Instructions to follow: Show every line below where "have" appears.

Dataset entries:

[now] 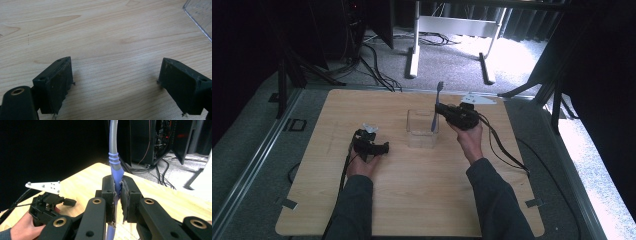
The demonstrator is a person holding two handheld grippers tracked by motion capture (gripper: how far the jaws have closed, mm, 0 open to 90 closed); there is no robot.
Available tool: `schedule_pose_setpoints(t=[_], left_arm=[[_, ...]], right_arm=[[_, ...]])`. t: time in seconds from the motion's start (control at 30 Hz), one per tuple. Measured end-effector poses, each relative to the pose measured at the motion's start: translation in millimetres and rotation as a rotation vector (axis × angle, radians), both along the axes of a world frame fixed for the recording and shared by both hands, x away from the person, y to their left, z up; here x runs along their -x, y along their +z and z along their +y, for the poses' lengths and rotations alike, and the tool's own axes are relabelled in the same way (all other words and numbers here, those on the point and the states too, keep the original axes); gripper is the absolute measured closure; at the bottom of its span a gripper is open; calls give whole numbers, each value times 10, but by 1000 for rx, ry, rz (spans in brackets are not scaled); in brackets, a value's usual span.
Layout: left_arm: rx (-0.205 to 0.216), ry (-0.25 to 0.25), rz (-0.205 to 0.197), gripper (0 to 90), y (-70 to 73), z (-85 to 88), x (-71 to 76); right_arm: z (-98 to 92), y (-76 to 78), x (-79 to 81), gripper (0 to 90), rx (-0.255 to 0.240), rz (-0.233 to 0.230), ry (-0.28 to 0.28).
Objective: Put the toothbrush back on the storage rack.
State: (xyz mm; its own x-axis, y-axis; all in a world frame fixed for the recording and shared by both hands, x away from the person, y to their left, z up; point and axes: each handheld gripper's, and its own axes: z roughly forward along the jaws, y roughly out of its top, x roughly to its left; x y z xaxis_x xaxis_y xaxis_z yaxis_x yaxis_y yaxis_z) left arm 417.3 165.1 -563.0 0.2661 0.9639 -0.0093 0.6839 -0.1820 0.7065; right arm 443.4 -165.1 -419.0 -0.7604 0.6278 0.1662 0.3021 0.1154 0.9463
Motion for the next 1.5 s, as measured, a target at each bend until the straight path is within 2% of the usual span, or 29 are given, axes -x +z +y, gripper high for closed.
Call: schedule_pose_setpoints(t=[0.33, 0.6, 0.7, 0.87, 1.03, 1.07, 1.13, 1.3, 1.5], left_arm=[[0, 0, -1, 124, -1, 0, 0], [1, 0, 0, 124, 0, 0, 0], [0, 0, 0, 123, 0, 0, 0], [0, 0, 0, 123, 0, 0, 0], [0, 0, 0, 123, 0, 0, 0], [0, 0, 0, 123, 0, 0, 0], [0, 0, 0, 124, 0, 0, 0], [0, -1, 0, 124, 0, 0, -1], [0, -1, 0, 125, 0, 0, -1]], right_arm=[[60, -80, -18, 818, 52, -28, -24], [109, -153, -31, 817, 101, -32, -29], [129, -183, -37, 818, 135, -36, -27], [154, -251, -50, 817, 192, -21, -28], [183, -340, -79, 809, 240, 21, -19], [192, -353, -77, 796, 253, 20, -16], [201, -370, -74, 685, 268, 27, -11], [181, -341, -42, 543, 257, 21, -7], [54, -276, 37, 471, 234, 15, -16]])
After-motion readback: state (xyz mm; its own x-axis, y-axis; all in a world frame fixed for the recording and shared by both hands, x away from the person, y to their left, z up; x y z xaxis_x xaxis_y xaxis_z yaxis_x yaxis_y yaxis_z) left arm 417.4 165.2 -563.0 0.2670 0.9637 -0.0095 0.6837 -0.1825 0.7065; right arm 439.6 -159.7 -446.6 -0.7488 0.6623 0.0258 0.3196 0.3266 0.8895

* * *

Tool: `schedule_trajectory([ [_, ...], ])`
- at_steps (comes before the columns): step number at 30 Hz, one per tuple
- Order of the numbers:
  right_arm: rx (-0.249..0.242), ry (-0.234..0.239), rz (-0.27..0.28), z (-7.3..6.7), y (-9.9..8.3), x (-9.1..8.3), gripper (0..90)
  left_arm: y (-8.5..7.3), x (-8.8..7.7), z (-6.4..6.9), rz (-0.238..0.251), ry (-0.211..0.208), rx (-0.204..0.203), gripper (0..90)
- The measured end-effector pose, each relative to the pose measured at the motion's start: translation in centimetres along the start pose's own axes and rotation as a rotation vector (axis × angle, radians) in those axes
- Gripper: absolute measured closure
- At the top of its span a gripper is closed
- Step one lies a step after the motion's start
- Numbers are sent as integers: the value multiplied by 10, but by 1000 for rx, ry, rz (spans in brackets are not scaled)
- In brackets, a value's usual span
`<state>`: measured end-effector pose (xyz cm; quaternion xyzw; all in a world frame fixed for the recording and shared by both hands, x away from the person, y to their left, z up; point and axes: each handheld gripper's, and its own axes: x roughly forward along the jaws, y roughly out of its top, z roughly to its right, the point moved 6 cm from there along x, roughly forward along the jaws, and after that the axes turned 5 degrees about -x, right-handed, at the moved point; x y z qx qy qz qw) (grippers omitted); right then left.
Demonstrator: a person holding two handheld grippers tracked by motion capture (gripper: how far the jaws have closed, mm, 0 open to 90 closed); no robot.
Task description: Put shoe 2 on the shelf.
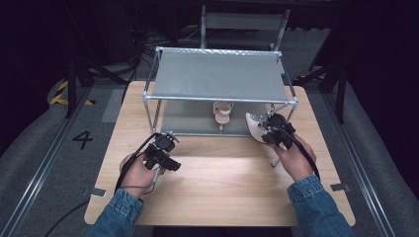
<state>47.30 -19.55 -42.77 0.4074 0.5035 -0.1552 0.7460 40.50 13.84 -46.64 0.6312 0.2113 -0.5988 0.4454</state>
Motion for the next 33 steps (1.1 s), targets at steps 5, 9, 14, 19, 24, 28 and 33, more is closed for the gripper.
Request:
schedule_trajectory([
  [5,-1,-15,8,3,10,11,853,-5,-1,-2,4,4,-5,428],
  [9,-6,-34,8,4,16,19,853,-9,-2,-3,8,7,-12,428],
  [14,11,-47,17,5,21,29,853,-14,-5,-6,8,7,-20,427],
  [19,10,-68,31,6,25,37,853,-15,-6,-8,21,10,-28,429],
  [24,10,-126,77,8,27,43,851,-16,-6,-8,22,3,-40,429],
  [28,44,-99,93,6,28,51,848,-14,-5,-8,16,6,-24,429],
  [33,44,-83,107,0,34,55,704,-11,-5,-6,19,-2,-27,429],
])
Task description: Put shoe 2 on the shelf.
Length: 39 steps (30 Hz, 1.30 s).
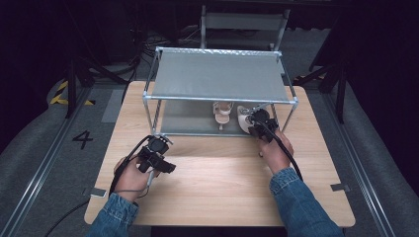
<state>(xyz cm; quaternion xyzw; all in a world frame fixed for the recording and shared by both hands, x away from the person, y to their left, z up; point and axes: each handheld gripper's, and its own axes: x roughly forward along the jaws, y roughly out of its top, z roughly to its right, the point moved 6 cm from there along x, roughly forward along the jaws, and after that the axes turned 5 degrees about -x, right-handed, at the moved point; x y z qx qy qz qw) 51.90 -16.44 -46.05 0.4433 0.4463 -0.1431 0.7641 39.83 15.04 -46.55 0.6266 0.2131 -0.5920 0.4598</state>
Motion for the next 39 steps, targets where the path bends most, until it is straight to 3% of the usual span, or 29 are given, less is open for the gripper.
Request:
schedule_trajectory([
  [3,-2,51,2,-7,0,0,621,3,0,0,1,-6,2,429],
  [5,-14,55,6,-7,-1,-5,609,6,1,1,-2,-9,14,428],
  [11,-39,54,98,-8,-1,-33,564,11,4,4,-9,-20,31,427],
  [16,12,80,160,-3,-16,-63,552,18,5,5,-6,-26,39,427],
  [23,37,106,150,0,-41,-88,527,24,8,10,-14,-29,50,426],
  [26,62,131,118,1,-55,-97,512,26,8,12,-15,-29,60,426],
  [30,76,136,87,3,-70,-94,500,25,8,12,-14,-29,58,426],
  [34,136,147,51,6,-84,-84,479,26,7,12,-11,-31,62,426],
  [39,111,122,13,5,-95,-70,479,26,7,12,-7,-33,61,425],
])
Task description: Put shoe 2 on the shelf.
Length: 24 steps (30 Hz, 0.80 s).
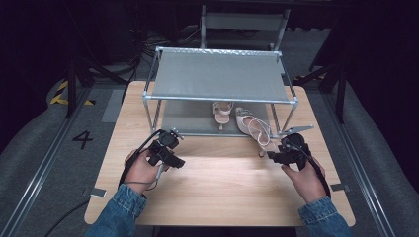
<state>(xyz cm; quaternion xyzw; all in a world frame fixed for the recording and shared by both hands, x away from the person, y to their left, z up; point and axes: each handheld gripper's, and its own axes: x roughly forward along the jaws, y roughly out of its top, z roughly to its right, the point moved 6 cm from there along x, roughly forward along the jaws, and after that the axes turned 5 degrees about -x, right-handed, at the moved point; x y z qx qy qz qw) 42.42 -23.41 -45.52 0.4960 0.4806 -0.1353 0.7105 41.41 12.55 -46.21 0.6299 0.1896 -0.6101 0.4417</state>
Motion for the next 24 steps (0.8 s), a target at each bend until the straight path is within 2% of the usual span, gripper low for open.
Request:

Finished task:
The demonstrator is a person holding two handheld grippers tracked by motion capture (gripper: how far the jaws have closed, mm, 0 open to 90 closed); there is no robot.
Demonstrator: a person holding two handheld grippers tracked by motion capture (gripper: how far the jaws have closed, mm, 0 open to 90 closed); no robot.

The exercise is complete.